▶ [Your objective]
Of all the lines in the records below, copy only those that contain the string "robot".

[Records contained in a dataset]
────────
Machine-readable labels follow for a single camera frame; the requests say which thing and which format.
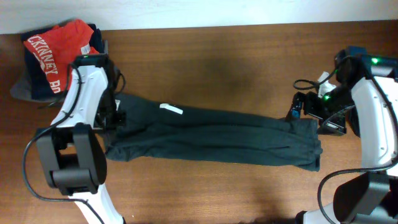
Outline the dark green t-shirt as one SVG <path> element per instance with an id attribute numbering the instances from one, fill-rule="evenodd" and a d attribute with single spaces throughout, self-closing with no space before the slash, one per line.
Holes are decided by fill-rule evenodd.
<path id="1" fill-rule="evenodd" d="M 323 149 L 313 119 L 286 121 L 126 94 L 118 100 L 126 124 L 109 140 L 110 160 L 157 157 L 320 170 Z"/>

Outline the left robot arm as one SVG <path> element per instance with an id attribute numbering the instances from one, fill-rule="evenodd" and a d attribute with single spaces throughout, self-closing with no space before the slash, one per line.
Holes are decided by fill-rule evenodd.
<path id="1" fill-rule="evenodd" d="M 80 55 L 68 66 L 68 91 L 58 115 L 38 129 L 36 144 L 47 184 L 75 203 L 88 223 L 125 223 L 106 189 L 107 163 L 96 133 L 126 122 L 119 108 L 121 72 L 108 55 Z"/>

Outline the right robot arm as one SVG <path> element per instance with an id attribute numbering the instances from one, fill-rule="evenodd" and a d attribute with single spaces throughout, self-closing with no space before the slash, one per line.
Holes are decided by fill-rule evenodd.
<path id="1" fill-rule="evenodd" d="M 340 185 L 328 205 L 302 211 L 292 223 L 397 222 L 397 59 L 349 46 L 334 58 L 330 76 L 296 80 L 288 120 L 302 114 L 318 120 L 318 134 L 341 136 L 348 114 L 356 113 L 361 167 Z"/>
────────
▶ [Result of the exercise]
Outline the left robot arm as one SVG <path> element per instance with an id attribute numbering the instances from one, fill-rule="evenodd" and a d attribute with single spaces throughout, self-closing with no space before the slash, one per line.
Outline the right robot arm as one SVG <path> element per instance with an id attribute numbering the instances from one, fill-rule="evenodd" and a d attribute with single spaces throughout, self-closing with no space before the slash, one per line.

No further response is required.